Let’s start by creating a faceting panel for authors and languages so that analytics for a specific author or language can be obtained. Add a new row to the dashboard then click the plus sign to add a new panel and select “facet” from the drop down menu. In “Add Facet Field” text box, add authors_s
and language_code_s
fields.
Next, let’s create a terms panels to provide some insights about ratings, reviews and number of pages per author or language. In an empty block on the dashboard click the plus sign to add a new panel then select “terms” from the dropdown menu that appears. Enter the following values for “Field”, “Mode”, and “Stats field” respectively in each terms panel:
- authors_s, mean, average_rating_f: average ratings for authors
- authors_s, sum, and text_reviews_count_i: total reviews counts for authors
- language_code_s, mean, __num_pages_i: average number of pages per book per language
- language_code_s, mean, ratings_count_i: the average ratings count per language
- authors_s, mean, __num_pages_i: the average number of pages per author
Getting some descriptive statistic measures can be useful. These measures can be calculated and displayed by adding a Hits panel to the dashboard. Click the plus sign on the dashboard to add a new panel and select “hits” from the dropdown then add the following metrics:
Stats Type | Field | Decimal Digits | Label |
count | id | 0 | Total Number of Books |
mean | average_rating_f | 2 | Average Rating |
stddev | average_rating_f | 2 | Rating Stan- dard Deviation |
The next step is creating a word cloud panel that displays books titles most frequent words. Straightforward enough, add a new panel and select “tag cloud” from the available panels and select title_s
in the field.
The final step is adding a table panel that displays some of the dataset fields. Table panel allows sorting and inspecting records, features that we will use to identify the longest and shortest books in the dataset based on the number of pages. Click the plus sign to add a new panel, select “table” and add these columns to the table:
- author_s
- isbn_s
- __num_pages_i
- title_t
- text_reviews_count_i
- language_code_s
VoilĂ ! All panels have been added and the dashboard is ready to be used for exploring the dataset.

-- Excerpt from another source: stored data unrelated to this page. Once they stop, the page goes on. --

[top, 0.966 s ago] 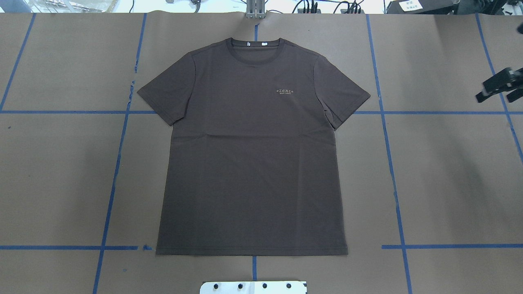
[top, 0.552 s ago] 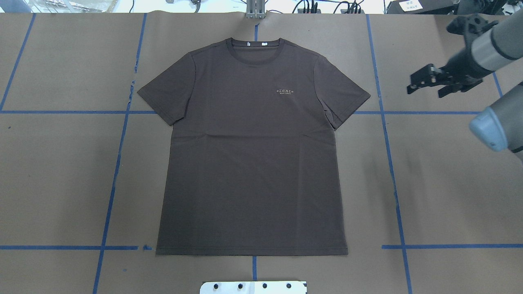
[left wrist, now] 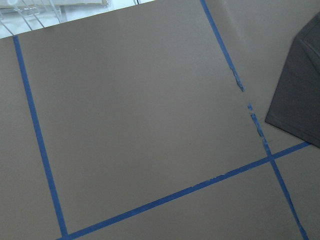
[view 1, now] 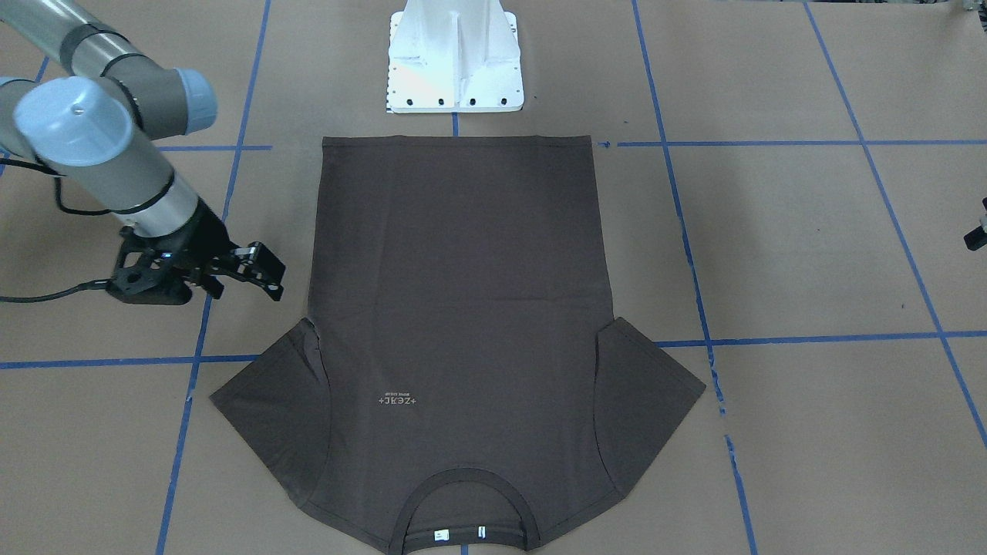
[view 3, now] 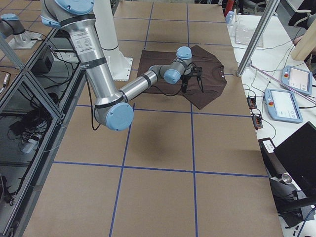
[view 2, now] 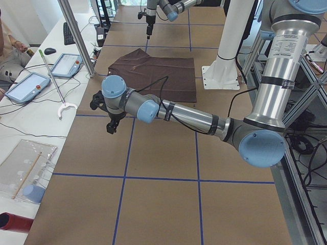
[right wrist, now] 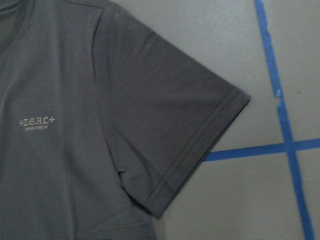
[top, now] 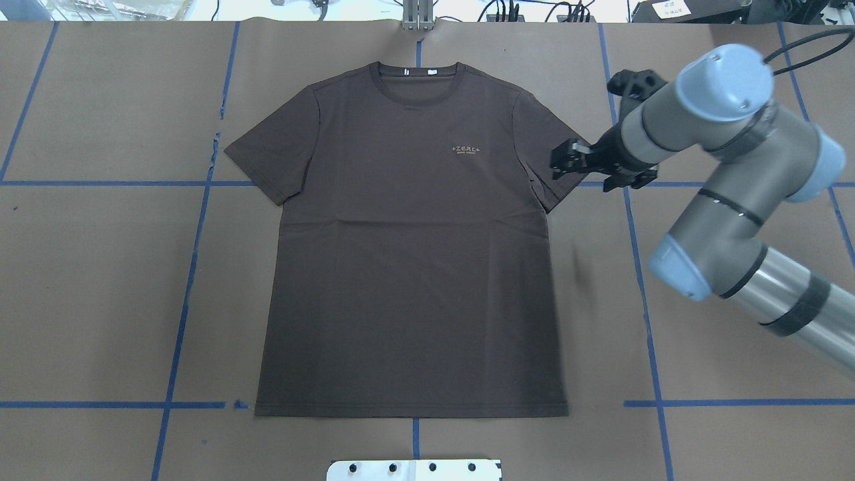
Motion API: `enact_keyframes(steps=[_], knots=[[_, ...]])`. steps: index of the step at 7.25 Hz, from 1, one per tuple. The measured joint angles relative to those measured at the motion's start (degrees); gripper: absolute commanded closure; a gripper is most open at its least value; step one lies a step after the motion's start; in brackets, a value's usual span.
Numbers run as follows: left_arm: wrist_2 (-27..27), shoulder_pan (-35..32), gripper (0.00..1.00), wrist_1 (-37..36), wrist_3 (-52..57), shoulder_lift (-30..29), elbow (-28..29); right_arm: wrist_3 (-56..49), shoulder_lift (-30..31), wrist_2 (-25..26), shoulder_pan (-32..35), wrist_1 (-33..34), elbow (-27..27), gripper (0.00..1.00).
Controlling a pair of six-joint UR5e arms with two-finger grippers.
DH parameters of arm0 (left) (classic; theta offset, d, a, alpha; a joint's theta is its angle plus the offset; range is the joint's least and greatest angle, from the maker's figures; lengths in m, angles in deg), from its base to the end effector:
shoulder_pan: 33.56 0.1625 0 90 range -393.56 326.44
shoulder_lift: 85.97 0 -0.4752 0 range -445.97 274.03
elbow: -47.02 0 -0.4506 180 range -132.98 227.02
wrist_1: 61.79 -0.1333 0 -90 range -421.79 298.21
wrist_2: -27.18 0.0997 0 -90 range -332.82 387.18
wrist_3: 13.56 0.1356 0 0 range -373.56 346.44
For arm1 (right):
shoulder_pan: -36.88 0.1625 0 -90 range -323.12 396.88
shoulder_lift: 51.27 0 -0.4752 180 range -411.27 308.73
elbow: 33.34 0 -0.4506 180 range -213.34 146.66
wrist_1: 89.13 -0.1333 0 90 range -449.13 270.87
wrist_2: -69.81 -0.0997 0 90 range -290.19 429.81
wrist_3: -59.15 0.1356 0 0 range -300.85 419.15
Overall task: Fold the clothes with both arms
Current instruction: 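Move the right gripper to the sleeve nearest it and grasp its edge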
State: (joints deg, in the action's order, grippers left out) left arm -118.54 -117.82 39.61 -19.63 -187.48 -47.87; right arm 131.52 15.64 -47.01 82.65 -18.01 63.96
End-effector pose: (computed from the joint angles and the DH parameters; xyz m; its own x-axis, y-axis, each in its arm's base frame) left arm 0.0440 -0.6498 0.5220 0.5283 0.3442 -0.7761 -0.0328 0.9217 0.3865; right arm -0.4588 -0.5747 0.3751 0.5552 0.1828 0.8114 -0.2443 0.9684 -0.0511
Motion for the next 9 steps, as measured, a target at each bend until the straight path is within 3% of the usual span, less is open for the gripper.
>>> enact_keyframes(steps=[2, 4, 6, 9], knots=[[-1.4, 0.3, 0.00, 0.1, -2.7, -0.3, -1.2, 3.8, -1.1, 3.5, -2.0, 0.0, -0.5, 0.19], [-1.5, 0.8, 0.00, 0.5, -3.3, -0.1, -1.7, 4.9, -1.5, 9.0, -1.2, 0.2, -2.1, 0.25], [-1.4, 1.3, 0.00, 0.8, -3.4, 0.0, -1.8, 4.7, -2.1, 11.3, 0.8, -1.1, -8.0, 0.28], [-1.4, 1.5, 0.00, 1.0, -3.3, 0.1, -1.9, 4.7, -5.2, 11.8, 2.9, -10.5, -20.4, 0.31]])
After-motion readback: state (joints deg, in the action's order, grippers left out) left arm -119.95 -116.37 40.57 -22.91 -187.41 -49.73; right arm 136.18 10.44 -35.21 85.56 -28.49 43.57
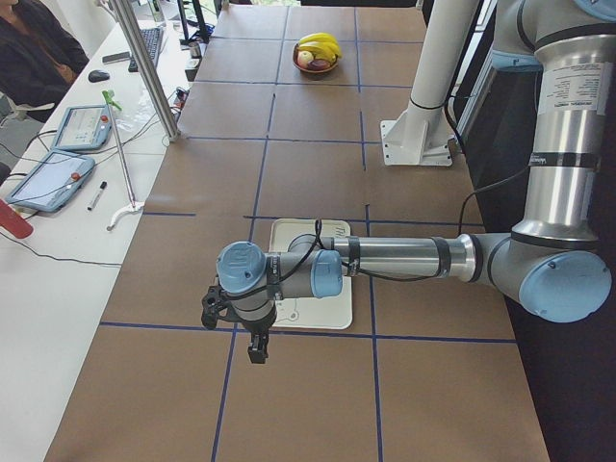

To get the longest book in the dataset, click __num_of_pages_i
column to sort rows in a descending order with respect to the number of pages. The longest book turns out to be “The Complete Aubrey/Maturin Novels (5 Volumes)” by Patrick O’Brian consisting of 6,756 pages. To get the shortest book, click again on the same column. We find that there are many books with 0, 1, 2, … pages in the dataset. Most of these books could apparently either audio books, digital books or the number of pages was entered incorrectly.
The dashboard is dynamically interactive which mean filtering or faceting reflects on the whole dashboard. This enables the user to get real-time insights for the selected criteria. For example, clicking on “Terry Brooks“ bar on any of the terms panels adapts the dashboard to filter and display all panels for Terry Brooks, in other words it creates a Terry Brooks dashboard on the fly. For instance, by inspecting the “Language” facet or “Language Average Pages” panels, it turns out that Terry Brooks wrote books in English, German and Dutch.
Using Banana on top of Solr installation gives users a powerful analytics layer that they can use to create dashboards to explore datasets, slice-and-dice, and achieve many data analytics tasks.